India is reportedly preparing to reduce import tariffs on electric vehicles (EVs) in a move that could reshape the automotive landscape. This comes amid growing pressure to finalise a bilateral trade agreement with the United States.
According to a report by Reuters, the Indian government is inclined to prioritise this strategic partnership, even if it means opposing the interests of local carmakers.
As per the report, the central government is planning to slash EV import tariffs significantly—an effort aligned with fostering closer ties with the United States. These changes are anticipated to be part of the first tranche of tariff reductions under a new trade deal. Despite pushback from domestic automakers, officials believe the time has come to open up the sector, which has long been protected.
The report quotes a source stating: “We have protected the auto industry for far too long. We will have to open it up,” indicating a decisive shift in trade and industrial policy.
Leading Indian automobile manufacturers such as Tata Motors and Mahindra & Mahindra are lobbying for a delay in the proposed duty cuts. These companies argue that tariff reductions should not come into effect before 2029 and should then be gradually reduced to 30% from current levels, which can be as high as 100%.
Their stance is grounded in significant investments already made in domestic EV manufacturing, supported by government-backed incentive schemes that extend until 2029. Local automakers fear that any premature liberalisation could undermine their competitive advantage and discourage further investment.

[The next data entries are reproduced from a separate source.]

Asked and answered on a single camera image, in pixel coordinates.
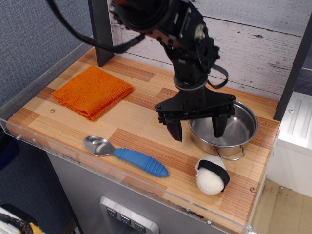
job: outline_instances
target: button
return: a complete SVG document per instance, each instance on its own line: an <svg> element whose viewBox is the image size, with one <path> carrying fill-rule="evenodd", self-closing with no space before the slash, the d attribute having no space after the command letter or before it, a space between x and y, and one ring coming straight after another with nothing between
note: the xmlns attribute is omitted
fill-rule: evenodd
<svg viewBox="0 0 312 234"><path fill-rule="evenodd" d="M142 226L141 224L135 223L135 227L138 231L145 233L145 227Z"/></svg>
<svg viewBox="0 0 312 234"><path fill-rule="evenodd" d="M114 217L114 218L117 218L117 213L116 211L110 209L110 208L106 208L107 209L107 213L111 216L111 217Z"/></svg>
<svg viewBox="0 0 312 234"><path fill-rule="evenodd" d="M131 220L127 218L126 216L120 215L121 221L129 226L131 226Z"/></svg>

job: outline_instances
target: metal pot
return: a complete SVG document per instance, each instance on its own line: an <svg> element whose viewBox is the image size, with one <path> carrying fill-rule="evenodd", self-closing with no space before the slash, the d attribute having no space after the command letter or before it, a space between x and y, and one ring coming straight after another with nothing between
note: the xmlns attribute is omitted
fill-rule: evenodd
<svg viewBox="0 0 312 234"><path fill-rule="evenodd" d="M194 143L202 150L212 155L219 155L228 161L239 160L245 156L245 147L258 129L257 118L251 109L238 101L235 101L234 105L235 115L228 119L224 134L221 137L215 137L211 117L189 120ZM237 154L240 151L242 151L241 157L224 157Z"/></svg>

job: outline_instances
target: folded cloth
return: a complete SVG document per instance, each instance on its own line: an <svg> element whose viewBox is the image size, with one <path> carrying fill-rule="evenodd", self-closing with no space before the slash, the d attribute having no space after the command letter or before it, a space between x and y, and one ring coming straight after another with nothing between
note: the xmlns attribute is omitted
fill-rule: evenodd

An immediate cut in import duties would be a significant win for Tesla, which has already established showrooms in Mumbai and New Delhi. For Tesla and its vocal supporter, former US President Donald Trump, this development would remove what they have labelled a major barrier to entry in the Indian market.
Indian carmakers worry that a deal with the US could set a precedent for ongoing trade negotiations with other regions such as the European Union and the United Kingdom, further opening the market and intensifying competition.
EVs currently account for only 2.5% of total passenger vehicle sales in India, which amounted to 4.3 million units in 2024. However, the government has set an ambitious target to raise this figure to 30% by 2030. Achieving such rapid growth will require significant investment, infrastructure development, and consumer adoption.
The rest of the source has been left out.